9.1 PV and AV of an Annuity Due

9.1.1 Present Value of an Annuity-Due

The symbol \(a_{\overline{n}|i}\) denotes the present value of an annuity-due of \(n\) payments with the rate of interest per payment period is \(i\), when the valuation point is right before the first payment. The formula for \(\ddot a_{\overline n|i}\) is:

\[\begin{align} \ddot a_{\overline n|i} &= 1+v+v^2 + ... + v^{n-1} \\ &=\sum_{t=0}^{n-1} v^t = \frac{1-v^n}{d} \end{align}\]

9.1.2 Accumulated Value of an Annuity-Due

The symbol \(\ddot s_{\overline{n}|i}\) denotes the accumulated value of an annuity-due of \(n\) payments with the rate of interest per payment period is \(i\), when the valuation point is one payment period after the last payment. The formula for \(\ddot s_{\overline n|i}\) is

\[\begin{align} \ddot s_{\overline n|i} &= (1+i)^{n} + (1+i)^{n-1} + ... + (1+i)\\ &= \sum_{t=1}^n (1+i)^t =\frac{(1+i)^n-1}{d}\end{align}\]

The cash flow of an annuity-due can be demonstrated through this time diagram:

Example: Calculate the present value of an annuity-immediate of amount $100 payable quarterly for 10 years at the annual rate of interest of 8% convertible quarterly. Also calculate its future value at the end of 10 years.

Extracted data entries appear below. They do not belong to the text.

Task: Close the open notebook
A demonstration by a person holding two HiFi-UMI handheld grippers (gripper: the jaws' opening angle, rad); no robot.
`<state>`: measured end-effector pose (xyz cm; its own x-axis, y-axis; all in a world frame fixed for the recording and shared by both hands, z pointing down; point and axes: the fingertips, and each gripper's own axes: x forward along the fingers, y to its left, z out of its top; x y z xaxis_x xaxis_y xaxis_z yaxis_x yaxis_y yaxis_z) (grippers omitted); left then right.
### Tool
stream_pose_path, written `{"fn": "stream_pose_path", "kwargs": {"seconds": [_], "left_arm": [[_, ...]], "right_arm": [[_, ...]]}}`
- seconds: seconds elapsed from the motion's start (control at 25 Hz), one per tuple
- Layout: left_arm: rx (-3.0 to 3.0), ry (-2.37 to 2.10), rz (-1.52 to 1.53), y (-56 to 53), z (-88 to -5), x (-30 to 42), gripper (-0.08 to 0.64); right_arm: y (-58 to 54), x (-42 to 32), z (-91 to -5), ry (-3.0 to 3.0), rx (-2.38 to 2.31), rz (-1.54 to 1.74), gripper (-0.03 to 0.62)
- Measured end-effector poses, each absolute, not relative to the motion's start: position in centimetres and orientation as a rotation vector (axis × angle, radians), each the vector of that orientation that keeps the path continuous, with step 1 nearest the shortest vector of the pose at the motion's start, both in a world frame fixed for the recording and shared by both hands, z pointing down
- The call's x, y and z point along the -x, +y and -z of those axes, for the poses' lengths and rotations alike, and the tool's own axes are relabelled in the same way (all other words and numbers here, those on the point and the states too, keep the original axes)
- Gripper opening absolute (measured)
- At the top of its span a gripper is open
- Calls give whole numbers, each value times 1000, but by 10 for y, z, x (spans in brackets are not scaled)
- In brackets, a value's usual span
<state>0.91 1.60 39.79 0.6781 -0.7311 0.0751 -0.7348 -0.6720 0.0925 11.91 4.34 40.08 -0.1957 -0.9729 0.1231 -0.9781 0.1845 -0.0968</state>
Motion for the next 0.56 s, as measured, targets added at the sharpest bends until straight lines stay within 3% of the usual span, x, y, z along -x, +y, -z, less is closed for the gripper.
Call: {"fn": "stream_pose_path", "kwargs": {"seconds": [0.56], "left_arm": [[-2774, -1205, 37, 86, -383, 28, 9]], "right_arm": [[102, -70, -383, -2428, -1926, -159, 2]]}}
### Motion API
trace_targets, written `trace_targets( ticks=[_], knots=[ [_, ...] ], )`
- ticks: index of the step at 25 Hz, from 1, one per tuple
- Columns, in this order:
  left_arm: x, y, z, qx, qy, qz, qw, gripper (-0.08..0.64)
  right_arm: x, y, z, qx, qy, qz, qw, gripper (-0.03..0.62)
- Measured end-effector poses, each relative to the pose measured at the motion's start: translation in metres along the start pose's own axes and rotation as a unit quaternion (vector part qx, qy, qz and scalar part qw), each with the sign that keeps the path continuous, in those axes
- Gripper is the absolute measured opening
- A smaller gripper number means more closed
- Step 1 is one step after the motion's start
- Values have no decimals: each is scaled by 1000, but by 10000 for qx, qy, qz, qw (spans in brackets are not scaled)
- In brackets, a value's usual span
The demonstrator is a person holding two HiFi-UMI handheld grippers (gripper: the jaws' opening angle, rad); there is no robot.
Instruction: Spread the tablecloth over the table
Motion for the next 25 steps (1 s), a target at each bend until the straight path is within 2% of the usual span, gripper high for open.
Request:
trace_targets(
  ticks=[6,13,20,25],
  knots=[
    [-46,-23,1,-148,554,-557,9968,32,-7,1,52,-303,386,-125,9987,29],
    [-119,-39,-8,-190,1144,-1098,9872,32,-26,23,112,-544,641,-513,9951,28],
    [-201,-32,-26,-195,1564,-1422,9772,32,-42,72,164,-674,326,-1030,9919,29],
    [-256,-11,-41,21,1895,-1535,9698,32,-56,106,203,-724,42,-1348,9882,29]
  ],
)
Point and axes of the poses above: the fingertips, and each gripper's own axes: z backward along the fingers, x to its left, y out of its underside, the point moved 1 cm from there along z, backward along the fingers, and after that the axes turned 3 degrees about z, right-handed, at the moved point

Solution: Note that the number of periods is \(4 \times 10 = 40\). The one-period rate of interest \(j = 8\%/4 = 2\%\). The present value of this annuity-immediate is \[100a_{\overline{40}|0.02} = 100\times \frac{1-(1.02)^{-40}}{0.02} = 2735.55\] And the future value of this annuity-immediate is \[100 s_{\overline{40}|0.02} = 100 \times a_{\overline{40}|0.02} \times (1.02)^{40 }= 6040.20\] ### Calculator Guide

Example: The annual effective interest rate is \(4\%\). An annuity-due makes payments of \(\$5\) at the beginning of each year for 8 years. Find the present value of the annuity-due.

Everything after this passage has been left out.